— Android users beware: more than 50 apps in the official Android Market have been discovered containing malware that could have compromised sensitive and personal data. While Google has already yanked the apps from the Market, this first big infection highlights the inherent vulnerability of Android's openness to developers.
While apps that are available through Apple's App Store go through a screening process, Google has allowed developers to load up apps without any such hoops to pass through. There are currently more than 100,000 apps, games and widgets available through Android Market. With the domination of Android-based phones in the smart phone market and the recent debut of the Android Market website, the current system leaves open great temptation for further hacking.
Earlier this week, Symantec posted an analysis of "Android.Pjapps," a backdoor Trojan horse that Chinese hackers used to hijack the legit Steamy Windows app. The malware infiltrated a user's smart phone to send invisible text messages to premium rate numbers, that would then reward the hackers with a commission.

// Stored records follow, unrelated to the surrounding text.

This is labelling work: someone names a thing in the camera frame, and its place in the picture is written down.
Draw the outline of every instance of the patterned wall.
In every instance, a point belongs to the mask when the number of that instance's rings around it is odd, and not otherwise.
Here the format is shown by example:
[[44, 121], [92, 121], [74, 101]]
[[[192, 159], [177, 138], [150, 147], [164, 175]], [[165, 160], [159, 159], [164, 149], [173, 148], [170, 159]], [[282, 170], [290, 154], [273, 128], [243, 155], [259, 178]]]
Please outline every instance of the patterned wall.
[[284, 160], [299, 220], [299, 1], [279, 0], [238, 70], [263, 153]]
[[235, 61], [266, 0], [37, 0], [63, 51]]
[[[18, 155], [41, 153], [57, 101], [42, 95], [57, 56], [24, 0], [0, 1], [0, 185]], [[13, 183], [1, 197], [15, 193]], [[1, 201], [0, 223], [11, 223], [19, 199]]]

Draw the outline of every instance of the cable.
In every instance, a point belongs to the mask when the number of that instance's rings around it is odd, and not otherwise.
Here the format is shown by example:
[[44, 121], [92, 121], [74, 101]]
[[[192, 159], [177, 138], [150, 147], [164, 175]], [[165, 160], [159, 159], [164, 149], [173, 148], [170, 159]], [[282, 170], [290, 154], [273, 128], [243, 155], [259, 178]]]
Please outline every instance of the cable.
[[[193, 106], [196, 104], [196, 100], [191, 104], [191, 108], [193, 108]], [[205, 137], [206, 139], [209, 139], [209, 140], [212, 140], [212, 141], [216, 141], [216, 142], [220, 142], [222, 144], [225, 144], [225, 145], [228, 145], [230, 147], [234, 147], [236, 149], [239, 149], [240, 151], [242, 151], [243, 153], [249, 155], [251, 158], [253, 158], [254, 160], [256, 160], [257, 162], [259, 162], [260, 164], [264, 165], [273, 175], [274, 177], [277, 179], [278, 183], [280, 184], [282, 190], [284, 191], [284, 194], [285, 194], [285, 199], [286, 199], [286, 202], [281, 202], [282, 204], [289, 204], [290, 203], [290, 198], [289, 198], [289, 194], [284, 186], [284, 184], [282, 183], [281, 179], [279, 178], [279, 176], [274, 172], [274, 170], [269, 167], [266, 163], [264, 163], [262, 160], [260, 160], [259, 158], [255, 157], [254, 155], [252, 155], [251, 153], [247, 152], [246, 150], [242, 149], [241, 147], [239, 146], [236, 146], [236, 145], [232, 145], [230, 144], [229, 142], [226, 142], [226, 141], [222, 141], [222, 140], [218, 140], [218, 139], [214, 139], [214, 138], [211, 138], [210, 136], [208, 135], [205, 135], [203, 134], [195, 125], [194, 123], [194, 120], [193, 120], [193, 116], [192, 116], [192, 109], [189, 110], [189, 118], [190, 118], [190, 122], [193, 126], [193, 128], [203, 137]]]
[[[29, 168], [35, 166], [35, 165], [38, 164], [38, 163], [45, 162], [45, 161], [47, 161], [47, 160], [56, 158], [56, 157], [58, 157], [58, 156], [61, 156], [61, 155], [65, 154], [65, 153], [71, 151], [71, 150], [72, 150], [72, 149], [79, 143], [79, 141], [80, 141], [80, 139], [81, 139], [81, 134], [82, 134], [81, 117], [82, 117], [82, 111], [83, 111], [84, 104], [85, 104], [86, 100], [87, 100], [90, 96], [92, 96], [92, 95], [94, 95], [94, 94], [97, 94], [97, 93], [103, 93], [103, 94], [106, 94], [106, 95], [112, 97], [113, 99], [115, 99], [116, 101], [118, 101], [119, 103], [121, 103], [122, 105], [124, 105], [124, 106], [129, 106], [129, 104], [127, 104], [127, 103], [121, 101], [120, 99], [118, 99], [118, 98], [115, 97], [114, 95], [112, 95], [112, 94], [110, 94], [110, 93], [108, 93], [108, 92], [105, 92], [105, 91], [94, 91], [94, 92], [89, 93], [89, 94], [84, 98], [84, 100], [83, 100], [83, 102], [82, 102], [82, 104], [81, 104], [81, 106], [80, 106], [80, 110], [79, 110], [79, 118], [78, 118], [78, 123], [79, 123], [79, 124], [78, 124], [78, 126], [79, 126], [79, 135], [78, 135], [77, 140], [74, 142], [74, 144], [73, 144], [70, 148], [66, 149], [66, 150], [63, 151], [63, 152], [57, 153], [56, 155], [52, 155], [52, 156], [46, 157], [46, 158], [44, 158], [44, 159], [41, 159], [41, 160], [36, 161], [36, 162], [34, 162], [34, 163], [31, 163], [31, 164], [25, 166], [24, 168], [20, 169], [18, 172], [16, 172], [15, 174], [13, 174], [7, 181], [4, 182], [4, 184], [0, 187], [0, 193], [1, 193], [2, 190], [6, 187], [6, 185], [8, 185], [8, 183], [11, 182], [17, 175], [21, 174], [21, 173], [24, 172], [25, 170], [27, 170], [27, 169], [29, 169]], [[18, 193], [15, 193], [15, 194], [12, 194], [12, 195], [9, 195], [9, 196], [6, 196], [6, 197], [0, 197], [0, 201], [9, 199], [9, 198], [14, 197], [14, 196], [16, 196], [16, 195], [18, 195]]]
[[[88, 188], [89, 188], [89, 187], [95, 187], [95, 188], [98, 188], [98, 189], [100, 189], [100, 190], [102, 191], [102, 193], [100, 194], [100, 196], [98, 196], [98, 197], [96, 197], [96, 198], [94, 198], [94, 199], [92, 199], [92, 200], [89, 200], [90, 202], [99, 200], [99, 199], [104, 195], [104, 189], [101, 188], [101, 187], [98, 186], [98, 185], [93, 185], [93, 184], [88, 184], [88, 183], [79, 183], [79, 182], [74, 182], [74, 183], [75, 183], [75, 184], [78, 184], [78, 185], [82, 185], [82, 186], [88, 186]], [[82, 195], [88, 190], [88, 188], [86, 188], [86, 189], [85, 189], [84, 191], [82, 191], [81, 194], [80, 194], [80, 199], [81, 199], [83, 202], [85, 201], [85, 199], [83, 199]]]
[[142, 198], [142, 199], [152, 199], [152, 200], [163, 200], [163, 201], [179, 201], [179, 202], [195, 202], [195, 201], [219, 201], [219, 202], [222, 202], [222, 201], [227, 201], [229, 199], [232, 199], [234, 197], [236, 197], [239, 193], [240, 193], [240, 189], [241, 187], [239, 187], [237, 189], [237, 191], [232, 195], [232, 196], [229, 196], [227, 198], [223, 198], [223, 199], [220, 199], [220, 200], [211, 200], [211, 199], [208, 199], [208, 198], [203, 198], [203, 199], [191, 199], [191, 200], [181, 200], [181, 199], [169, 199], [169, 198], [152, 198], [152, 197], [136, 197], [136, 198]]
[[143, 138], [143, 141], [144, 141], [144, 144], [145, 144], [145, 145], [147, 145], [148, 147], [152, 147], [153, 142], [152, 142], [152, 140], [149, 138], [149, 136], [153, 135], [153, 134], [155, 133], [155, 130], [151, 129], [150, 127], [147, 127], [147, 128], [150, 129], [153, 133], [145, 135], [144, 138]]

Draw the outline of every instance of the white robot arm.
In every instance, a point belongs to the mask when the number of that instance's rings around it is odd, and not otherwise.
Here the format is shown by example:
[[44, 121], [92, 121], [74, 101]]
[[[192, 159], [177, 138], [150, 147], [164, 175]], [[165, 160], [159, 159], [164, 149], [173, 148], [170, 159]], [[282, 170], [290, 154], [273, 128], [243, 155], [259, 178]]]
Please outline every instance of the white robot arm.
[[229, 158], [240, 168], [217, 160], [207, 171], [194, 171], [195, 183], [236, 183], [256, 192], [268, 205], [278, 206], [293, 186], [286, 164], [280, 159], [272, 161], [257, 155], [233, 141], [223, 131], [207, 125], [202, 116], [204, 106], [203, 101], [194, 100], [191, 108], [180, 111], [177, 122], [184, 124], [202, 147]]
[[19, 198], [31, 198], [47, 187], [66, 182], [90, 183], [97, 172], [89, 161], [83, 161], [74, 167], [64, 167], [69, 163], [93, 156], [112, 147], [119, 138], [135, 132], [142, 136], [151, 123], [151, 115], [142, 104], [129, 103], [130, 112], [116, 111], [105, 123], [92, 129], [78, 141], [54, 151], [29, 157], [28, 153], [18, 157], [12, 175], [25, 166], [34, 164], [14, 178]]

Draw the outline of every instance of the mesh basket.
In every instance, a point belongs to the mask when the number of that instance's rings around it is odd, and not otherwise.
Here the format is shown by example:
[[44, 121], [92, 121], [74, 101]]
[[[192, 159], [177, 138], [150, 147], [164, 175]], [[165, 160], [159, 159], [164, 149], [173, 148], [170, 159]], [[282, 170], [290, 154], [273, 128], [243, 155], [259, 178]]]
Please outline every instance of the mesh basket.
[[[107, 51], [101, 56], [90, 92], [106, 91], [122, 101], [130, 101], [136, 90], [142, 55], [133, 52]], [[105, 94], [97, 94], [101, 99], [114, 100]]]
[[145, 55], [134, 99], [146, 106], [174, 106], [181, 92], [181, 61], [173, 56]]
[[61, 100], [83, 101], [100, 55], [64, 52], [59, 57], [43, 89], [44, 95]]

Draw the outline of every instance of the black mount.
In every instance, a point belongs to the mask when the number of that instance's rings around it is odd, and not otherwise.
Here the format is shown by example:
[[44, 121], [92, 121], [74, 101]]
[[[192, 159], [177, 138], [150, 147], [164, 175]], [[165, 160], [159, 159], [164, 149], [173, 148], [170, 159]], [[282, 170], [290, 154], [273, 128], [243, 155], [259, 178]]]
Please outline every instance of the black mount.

But this attack eclipsed these one-off instances that have popped up from time to time since Android debuted in 2008.
Lookout, a smart phone security company that monitors apps on Android, Blackberry and Windows Mobile, posted a list of the infected apps on its blog. The company pegged the culprit as the DroidDream malware, which snuck into apps released under developers "Kingmall2010," "we20090202," and "Myournet."
"DroidDream is packaged inside of seemingly legitimate applications posted to the Android Market in order to trick users into downloading it, a pattern we've seen in other instances of Android malware such as Geinimi and HongTouTou," said Lookout CTO Kevin Mahaffey. "Unlike previous instances of malware in the wild that were only available in geographically targeted alternative app markets, DroidDream was available in the official Android Market, indicating a growing need for mainstream consumers to be aware of the apps they download and to actively protect their smart phones."
Mahaffey's point is clearly made in the list of infected apps. While some apps have names that should already beg for some scrutiny before downloading —Super Sex Positions, Hot Sexy Videos, Hilton Sex Sound, Screaming Sexy Japanese Girls — others seem innocent enough on the surface: Photo Editor, Chess, App Uninstaller and Super Stopwatch & Timer.
One of the infected apps was disguised as a security program: Best password safe, found under developer "Kingmall2010."
Lookout credited Reddit user Lompolo for discovering the malware "after noticing that the developer of one of the malicious applications had posted pirated versions of legitimate apps under the developer name 'Myournet.'... Lompolo analyzed two suspicious applications and found that they contain exploit code that can break out of Android’s application security sandbox. A blogger at Android Police took a closer look at the malicious applications and verified that they do indeed contain exploit code that can root a user’s device as well code that can send sensitive information (IMEI and IMSI) from the phone to a remote server. Android Police also found that there is another APK hidden inside the code, which can steal additional sensitive data."
Lookout's 5 million users received an over-the-air update last night that includes protection from these apps, said spokeswoman Alicia diVittorio. She added, "This is the first major malware we've seen in the Android Market. The good news is that Google pulled all those developers from the Market."
But Google also has the ability to pull the apps remotely from devices, but has yet to do so, according to the Lookout blog, because the apps are "under active investigation."
Android does require users to approve application permissions before completing an app installation.